[Extracted records]
#####

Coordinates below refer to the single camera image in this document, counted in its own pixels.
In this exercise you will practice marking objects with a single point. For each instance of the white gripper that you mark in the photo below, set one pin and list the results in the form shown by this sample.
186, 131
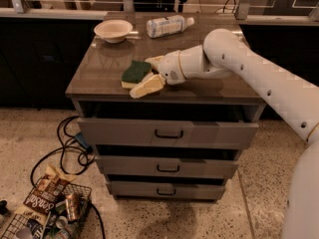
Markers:
169, 68

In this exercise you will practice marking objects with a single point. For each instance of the green and yellow sponge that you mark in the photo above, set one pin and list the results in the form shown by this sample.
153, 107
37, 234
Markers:
135, 73

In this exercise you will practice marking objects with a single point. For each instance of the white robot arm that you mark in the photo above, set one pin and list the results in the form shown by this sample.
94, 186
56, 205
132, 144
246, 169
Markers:
293, 98

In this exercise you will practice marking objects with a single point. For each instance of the white paper bowl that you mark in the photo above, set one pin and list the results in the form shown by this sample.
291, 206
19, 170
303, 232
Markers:
113, 31

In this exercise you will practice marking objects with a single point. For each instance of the white plastic bottle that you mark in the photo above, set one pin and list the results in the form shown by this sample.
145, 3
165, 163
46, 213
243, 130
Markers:
168, 25

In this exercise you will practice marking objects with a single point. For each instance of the grey drawer cabinet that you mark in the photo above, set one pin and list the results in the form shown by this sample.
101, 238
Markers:
96, 92

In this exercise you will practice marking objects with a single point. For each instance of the metal railing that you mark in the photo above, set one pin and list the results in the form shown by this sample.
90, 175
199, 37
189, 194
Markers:
282, 12

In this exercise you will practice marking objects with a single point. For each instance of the copper drink can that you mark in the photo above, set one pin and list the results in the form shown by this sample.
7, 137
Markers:
73, 206

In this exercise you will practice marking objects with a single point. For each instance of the brown snack bag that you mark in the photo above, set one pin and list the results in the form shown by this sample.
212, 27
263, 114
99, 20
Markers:
42, 199

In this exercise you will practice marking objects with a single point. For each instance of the black wire basket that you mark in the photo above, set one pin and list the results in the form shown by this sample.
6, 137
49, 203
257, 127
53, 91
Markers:
65, 220

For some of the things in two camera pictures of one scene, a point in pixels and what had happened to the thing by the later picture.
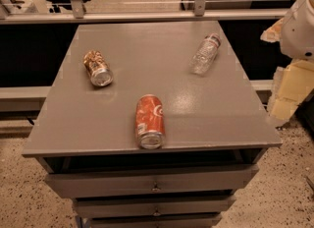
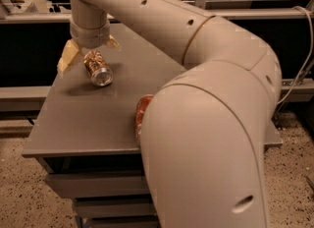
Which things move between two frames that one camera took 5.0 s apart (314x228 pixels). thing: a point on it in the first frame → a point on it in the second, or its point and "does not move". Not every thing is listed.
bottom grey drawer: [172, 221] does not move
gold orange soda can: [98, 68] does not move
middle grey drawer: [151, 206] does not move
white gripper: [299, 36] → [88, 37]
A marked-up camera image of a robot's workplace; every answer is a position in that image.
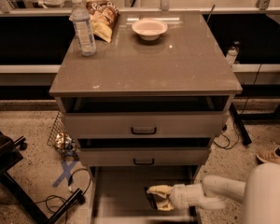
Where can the white paper bowl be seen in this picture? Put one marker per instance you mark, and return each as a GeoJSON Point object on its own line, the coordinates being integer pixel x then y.
{"type": "Point", "coordinates": [149, 29]}

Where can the middle grey drawer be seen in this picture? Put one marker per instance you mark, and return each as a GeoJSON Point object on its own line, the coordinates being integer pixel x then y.
{"type": "Point", "coordinates": [144, 151]}

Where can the grey drawer cabinet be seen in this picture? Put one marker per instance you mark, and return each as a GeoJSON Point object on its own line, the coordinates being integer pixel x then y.
{"type": "Point", "coordinates": [183, 70]}

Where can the clear plastic water bottle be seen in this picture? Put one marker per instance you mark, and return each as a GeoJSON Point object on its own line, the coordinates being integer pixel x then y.
{"type": "Point", "coordinates": [81, 19]}

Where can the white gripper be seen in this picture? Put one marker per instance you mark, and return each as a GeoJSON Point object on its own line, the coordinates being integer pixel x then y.
{"type": "Point", "coordinates": [178, 196]}

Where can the top grey drawer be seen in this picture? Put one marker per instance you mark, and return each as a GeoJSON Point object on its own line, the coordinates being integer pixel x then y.
{"type": "Point", "coordinates": [145, 124]}

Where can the black table leg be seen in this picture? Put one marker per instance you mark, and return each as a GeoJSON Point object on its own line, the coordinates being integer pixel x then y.
{"type": "Point", "coordinates": [243, 132]}

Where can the black office chair base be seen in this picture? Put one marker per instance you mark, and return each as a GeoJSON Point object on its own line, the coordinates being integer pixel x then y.
{"type": "Point", "coordinates": [43, 174]}

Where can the yellow chip bag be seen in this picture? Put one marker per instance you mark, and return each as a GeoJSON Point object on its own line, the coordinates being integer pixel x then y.
{"type": "Point", "coordinates": [104, 15]}

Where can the tan sneaker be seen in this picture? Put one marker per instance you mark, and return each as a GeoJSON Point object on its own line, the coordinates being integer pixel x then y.
{"type": "Point", "coordinates": [269, 156]}

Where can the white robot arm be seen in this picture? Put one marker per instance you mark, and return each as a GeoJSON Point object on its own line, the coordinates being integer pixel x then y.
{"type": "Point", "coordinates": [259, 195]}

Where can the small white bottle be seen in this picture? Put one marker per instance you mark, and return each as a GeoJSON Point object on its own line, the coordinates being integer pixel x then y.
{"type": "Point", "coordinates": [232, 53]}

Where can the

#####

▶ _TASK ITEM_
Your answer must contain the full data, repeated exactly, without pictures.

▶ _RESPONSE BELOW_
Coordinates below refer to the single camera image in this document, counted in its own pixels.
In this exercise you will practice marking objects with a single point. For each instance of the white gripper that you mark in the photo below, set one pin and list the results in the form shown by this sample.
186, 131
Markers:
169, 68

In this exercise you will practice marking objects with a single point. For each instance of the green and yellow sponge that you mark in the photo above, set one pin and list the results in the form shown by this sample.
153, 107
37, 234
Markers:
135, 73

In this exercise you will practice marking objects with a single point. For each instance of the white robot arm that you mark in the photo above, set one pin and list the results in the form shown by this sample.
94, 186
56, 205
132, 144
246, 169
Markers:
293, 98

In this exercise you will practice marking objects with a single point. For each instance of the white paper bowl that you mark in the photo above, set one pin and list the results in the form shown by this sample.
291, 206
19, 170
303, 232
Markers:
113, 31

In this exercise you will practice marking objects with a single point. For each instance of the white plastic bottle that you mark in the photo above, set one pin and list the results in the form shown by this sample.
145, 3
165, 163
46, 213
243, 130
Markers:
168, 25

In this exercise you will practice marking objects with a single point. For each instance of the grey drawer cabinet that you mark in the photo above, set one pin and list the results in the form shown by this sample.
101, 238
Markers:
96, 92

In this exercise you will practice marking objects with a single point. For each instance of the metal railing that you mark in the photo above, set one pin and list the results in the form shown by this sample.
90, 175
199, 37
189, 194
Markers:
282, 12

In this exercise you will practice marking objects with a single point. For each instance of the copper drink can that you mark in the photo above, set one pin and list the results in the form shown by this sample.
7, 137
Markers:
73, 206

In this exercise you will practice marking objects with a single point. For each instance of the brown snack bag that you mark in the photo above, set one pin and list the results in the form shown by this sample.
212, 27
263, 114
99, 20
Markers:
42, 199

In this exercise you will practice marking objects with a single point. For each instance of the black wire basket that you mark in the photo above, set one pin and list the results in the form shown by this sample.
6, 137
49, 203
257, 127
53, 91
Markers:
65, 220

For some of the things in two camera pictures of one scene, a point in pixels and what had happened to the thing by the later picture.
Which things move between two frames that one camera took 5.0 s apart (314x228 pixels). thing: a point on it in the first frame → a point on it in the second, or its point and "does not move". Not every thing is listed.
bottom grey drawer: [172, 221] does not move
gold orange soda can: [98, 68] does not move
middle grey drawer: [151, 206] does not move
white gripper: [299, 36] → [88, 37]
A marked-up camera image of a robot's workplace; every answer is a position in that image.
Where can the white paper bowl be seen in this picture? Put one marker per instance you mark, and return each as a GeoJSON Point object on its own line, the coordinates being integer pixel x then y.
{"type": "Point", "coordinates": [149, 29]}

Where can the middle grey drawer be seen in this picture? Put one marker per instance you mark, and return each as a GeoJSON Point object on its own line, the coordinates being integer pixel x then y.
{"type": "Point", "coordinates": [144, 151]}

Where can the grey drawer cabinet be seen in this picture? Put one marker per instance you mark, and return each as a GeoJSON Point object on its own line, the coordinates being integer pixel x then y.
{"type": "Point", "coordinates": [183, 70]}

Where can the clear plastic water bottle be seen in this picture? Put one marker per instance you mark, and return each as a GeoJSON Point object on its own line, the coordinates being integer pixel x then y.
{"type": "Point", "coordinates": [81, 19]}

Where can the white gripper be seen in this picture? Put one marker per instance you mark, and return each as a GeoJSON Point object on its own line, the coordinates being integer pixel x then y.
{"type": "Point", "coordinates": [178, 196]}

Where can the top grey drawer be seen in this picture? Put one marker per instance you mark, and return each as a GeoJSON Point object on its own line, the coordinates being integer pixel x then y.
{"type": "Point", "coordinates": [145, 124]}

Where can the black table leg be seen in this picture? Put one marker per instance you mark, and return each as a GeoJSON Point object on its own line, the coordinates being integer pixel x then y.
{"type": "Point", "coordinates": [243, 132]}

Where can the black office chair base be seen in this picture? Put one marker per instance you mark, and return each as a GeoJSON Point object on its own line, the coordinates being integer pixel x then y.
{"type": "Point", "coordinates": [43, 174]}

Where can the yellow chip bag be seen in this picture? Put one marker per instance you mark, and return each as a GeoJSON Point object on its own line, the coordinates being integer pixel x then y.
{"type": "Point", "coordinates": [104, 15]}

Where can the tan sneaker be seen in this picture? Put one marker per instance you mark, and return each as a GeoJSON Point object on its own line, the coordinates being integer pixel x then y.
{"type": "Point", "coordinates": [269, 156]}

Where can the white robot arm be seen in this picture? Put one marker per instance you mark, and return each as a GeoJSON Point object on its own line, the coordinates being integer pixel x then y.
{"type": "Point", "coordinates": [259, 195]}

Where can the small white bottle be seen in this picture? Put one marker per instance you mark, and return each as a GeoJSON Point object on its own line, the coordinates being integer pixel x then y.
{"type": "Point", "coordinates": [232, 53]}

Where can the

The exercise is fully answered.